Dan Zanes on collaborations and America’s Musical Neighborhood

In part two of our chat, Dan and I talked about his new project with the Brooklyn Conservatory of Music, The Dan Zanes House Party, and his experiences collaborating with musicians of every genre.

AC: I noticed on your website that you are working on a new education program, Dan Zanes House Party. You’ve been a musician most of your life, not a teacher. What made you decide to pursue that new direction?

DZ: The Brooklyn Conservatory of Music asked me if I would be interested in designing a program…You know my original interest was in all ages audiences. But over the years i’ve become more interested in young people so it seemed like a nice opportunity and they’re good people. We wanted to make something that would work anywhere in the country. [Something] that people could take and bring into their own classrooms or their music education spaces. But really to try and move away from the European American Model. You know the sort of Anglo, White-American model, which I think doesn’t really reflect the country that we live in anymore. We were trying to make something that is more of a multicultural experience.

AC: So did you collect folk songs and curate? Did you write originals for this?

DZ: Well, in a way, I’ve already done so much collaborating with people, I’ve already done a record of songs from Latin America (Nueva York). I’ve spent  a lot of time with Latino musicians here in New York and I had a sense of where to go to find things. So based on music that already exists on my CD’s and then folk music, traditional music and stories as well from other parts of the world. It’s going to be songs and stories from America’s neighborhoods. The idea is this is American music now. It’s changing because America is changing [and] we wanted a program that would reflect that. Music and stories are a way that we can build bridges…..[but] We also didn’t want to have a “this week we’re going to do Africa, this week we’re going to do South Asia, next week we’re gonna do South America” you know, I didn’t want it to feel like a survey or academic. It’s not school, it’s a place to hang out and have fun and be a part of something that helps us all sort of grow and understand each other. So it’s really exciting. I’m also not doing all the curriculum development on my own, there’s a woman named Dr. Patrice Turner that’s doing incredible work with the stories, and Joy Marilie and Lanti Tom are doing a lot of the stuff. I’m not doing the heavy lifting; I’m there to kind of guide it along.

AC: Based on what I know of your career, you’re uniquely qualified for collaboration. You’ve worked with everyone I’ve ever heard of basically!

DZ: I’ve never worked with Mary J Blige and I want to!
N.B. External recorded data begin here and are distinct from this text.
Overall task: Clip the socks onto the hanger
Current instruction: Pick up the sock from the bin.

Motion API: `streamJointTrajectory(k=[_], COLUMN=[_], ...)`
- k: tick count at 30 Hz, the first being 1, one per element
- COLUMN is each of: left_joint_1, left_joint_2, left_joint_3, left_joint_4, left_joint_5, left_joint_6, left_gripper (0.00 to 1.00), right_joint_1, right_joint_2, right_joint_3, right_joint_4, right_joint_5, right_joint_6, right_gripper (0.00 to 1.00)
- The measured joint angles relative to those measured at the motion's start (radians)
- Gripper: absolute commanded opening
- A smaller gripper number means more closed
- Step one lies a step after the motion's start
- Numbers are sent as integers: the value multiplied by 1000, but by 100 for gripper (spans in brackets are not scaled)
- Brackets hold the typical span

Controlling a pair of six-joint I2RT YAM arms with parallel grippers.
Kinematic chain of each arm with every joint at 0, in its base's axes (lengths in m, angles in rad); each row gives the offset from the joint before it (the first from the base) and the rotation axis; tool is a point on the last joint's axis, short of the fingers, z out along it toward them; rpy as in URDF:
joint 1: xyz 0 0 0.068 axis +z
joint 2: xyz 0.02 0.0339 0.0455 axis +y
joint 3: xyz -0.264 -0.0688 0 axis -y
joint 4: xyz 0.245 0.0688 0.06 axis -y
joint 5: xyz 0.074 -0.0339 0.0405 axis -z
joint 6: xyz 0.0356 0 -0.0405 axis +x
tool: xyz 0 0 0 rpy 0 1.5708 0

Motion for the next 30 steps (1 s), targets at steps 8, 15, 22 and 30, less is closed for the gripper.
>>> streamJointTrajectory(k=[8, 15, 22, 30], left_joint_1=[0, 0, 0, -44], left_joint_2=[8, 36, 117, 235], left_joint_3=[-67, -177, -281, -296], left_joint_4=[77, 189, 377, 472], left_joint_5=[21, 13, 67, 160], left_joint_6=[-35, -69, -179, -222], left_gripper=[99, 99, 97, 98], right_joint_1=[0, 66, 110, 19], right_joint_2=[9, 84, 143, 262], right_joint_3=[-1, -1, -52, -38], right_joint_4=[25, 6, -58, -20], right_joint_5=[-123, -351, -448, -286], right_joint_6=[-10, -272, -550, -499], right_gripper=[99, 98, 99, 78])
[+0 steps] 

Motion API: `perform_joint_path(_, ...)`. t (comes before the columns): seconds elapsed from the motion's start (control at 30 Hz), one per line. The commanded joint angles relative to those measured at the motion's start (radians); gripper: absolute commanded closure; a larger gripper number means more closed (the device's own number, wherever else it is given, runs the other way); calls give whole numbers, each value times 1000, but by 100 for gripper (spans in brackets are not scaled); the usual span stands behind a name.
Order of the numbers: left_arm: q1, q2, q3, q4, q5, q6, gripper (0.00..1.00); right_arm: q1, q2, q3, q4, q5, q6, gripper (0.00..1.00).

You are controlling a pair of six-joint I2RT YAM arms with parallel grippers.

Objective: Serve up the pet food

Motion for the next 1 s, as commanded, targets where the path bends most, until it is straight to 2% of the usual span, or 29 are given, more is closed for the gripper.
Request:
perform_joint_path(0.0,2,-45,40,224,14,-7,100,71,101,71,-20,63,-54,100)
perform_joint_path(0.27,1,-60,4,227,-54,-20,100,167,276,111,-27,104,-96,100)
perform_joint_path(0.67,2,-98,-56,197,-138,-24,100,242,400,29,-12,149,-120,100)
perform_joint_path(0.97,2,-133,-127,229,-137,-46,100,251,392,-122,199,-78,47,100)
AC: But so far you’ve worked with such a wide range of artists, from Carol Channing to Sheryl Crow to Suzanne Vega to Matthew Broderick , what is about that kind of collaboration that is important to you, why do you find that so valuable?

DZ: Well, I’m so far into it now that it’s a natural part of making records but in the beginning it was by accident. I did my first CD, Rocket Ship, which I really made as a cassette tape to give out to kids in the neighborhood. I never envisioned turning it into a CD, it was just a one-off that I did because I wanted to see if I could make all ages music and do an updated version of the Folk Ways music that I had grown up with…..It was just to give out at Christmas time. Sheryl Crow lived around the corner, Suzanne Vega was a friend; these were just people that I interacted with and I wanted to see if they’d come up and spend an hour with me and be a part of it. Everybody was super cool about it. I ended up putting it out as a CD and then when it came time to put out the next one, people were saying “Oh, well who are the special guests gonna be?” and I realized I was kinda stuck with this concept. But it got easier over time. Roseanne Cash was someone I would run into in the neighborhood and she offered immediately to be a part of the next one. I just started drawing on contacts that I had and it’s been amazing. These are all people who’s music I love, to me it’s just….I wrote a tribute, if you’re at all curious about my experience with Lou Reed, it’s up on my Facebook Page because that was on of the craziest of all, probably the most memorable of all experiences that I’ve had. So thinking about that made me super grateful for these collaborations that I’ve been able to have.

On Dan’s website, his wish is that people would tell more jokes. Not one to disappoint, I came up with two and so did Dan, use them at your own risk!

When does a Banjo have perfect pitch? Right after you toss it and before it hits the fire.

How do you make a band stand?   You take their chairs away.

How many lead singers does it take to screw in a light bulb?  One! They just hold onto the lightbulb and the world revolves around them.

How many Bluegrass Musicians does it take to screw in a lightbulb? Six, one to screw it in and five to complain that it’s electric.

It was such a pleasure to talk with Dan, I hope you have enjoyed reading this conversation as much as I enjoyed having it! I’m already collecting jokes for the next one!